Given material
══════════
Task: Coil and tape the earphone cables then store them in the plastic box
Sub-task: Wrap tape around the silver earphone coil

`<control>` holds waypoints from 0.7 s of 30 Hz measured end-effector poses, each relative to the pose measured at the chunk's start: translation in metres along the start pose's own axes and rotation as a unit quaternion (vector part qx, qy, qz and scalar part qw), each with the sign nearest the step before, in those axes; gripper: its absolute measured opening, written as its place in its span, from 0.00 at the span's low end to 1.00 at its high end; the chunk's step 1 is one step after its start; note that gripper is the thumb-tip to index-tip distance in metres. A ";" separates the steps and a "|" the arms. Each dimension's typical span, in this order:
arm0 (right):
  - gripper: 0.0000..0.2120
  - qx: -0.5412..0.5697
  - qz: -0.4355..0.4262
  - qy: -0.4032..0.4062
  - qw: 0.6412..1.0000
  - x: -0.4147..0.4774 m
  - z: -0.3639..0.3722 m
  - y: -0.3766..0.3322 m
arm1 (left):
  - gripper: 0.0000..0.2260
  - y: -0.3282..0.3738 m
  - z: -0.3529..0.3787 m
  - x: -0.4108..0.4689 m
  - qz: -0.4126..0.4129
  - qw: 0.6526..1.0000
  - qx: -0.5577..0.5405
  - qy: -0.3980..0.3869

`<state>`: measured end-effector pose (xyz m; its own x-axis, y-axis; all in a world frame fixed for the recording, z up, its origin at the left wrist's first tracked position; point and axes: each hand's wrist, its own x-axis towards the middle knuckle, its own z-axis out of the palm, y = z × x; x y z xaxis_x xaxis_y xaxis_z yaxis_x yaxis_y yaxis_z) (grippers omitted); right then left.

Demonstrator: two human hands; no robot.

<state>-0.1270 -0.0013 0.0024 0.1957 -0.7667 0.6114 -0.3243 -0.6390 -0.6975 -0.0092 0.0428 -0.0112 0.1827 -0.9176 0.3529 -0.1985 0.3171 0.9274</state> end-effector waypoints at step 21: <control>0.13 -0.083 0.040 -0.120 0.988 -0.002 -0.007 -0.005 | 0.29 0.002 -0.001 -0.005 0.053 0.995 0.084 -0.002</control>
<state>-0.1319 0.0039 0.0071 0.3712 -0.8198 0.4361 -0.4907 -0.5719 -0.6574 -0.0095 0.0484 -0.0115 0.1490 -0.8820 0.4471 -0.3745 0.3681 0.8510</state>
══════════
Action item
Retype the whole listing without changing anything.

Response area
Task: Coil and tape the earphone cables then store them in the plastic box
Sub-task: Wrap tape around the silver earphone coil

`<control>` holds waypoints from 0.7 s of 30 Hz measured end-effector poses, each relative to the pose measured at the chunk's start: translation in metres along the start pose's own axes and rotation as a unit quaternion (vector part qx, qy, qz and scalar part qw), each with the sign nearest the step before, in those axes; gripper: its absolute measured opening, written as its place in its span, from 0.00 at the span's low end to 1.00 at its high end; the chunk's step 1 is one step after its start; note that gripper is the thumb-tip to index-tip distance in metres. A ";" separates the steps and a "|" the arms. Each dimension's typical span, in this order:
arm0 (right):
  - gripper: 0.0000..0.2120
  - qx: -0.5412..0.5697
  - qz: -0.4355..0.4262
  - qy: -0.4032..0.4062
  - qw: 0.6412..1.0000
  - x: -0.4147..0.4774 m
  - z: -0.3639..0.3722 m
  - y: -0.3766..0.3322 m
arm1 (left):
  - gripper: 0.0000..0.2260
  - y: -0.3282..0.3738 m
  - z: -0.3529..0.3787 m
  - x: -0.4108..0.4689 m
  - qz: -0.4126..0.4129
  - qw: 0.6526..1.0000
  - qx: -0.5577..0.5405
  - qy: -0.3980..0.3869

`<state>`: measured end-effector pose (xyz m; its own x-axis, y-axis; all in a world frame fixed for the recording, z up, its origin at the left wrist's first tracked position; point and axes: each hand's wrist, its own x-axis towards the middle knuckle, its own z-axis out of the palm, y = z × x; x y z xaxis_x xaxis_y xaxis_z yaxis_x yaxis_y yaxis_z) (grippers omitted); right then left.

Demonstrator: two human hands; no robot.

<state>-0.1270 -0.0013 0.0024 0.1957 -0.7667 0.6114 -0.3243 -0.6390 -0.6975 -0.0092 0.0428 -0.0112 0.1827 -0.9176 0.3529 -0.1985 0.3171 0.9274</state> end-effector waypoints at step 21: <control>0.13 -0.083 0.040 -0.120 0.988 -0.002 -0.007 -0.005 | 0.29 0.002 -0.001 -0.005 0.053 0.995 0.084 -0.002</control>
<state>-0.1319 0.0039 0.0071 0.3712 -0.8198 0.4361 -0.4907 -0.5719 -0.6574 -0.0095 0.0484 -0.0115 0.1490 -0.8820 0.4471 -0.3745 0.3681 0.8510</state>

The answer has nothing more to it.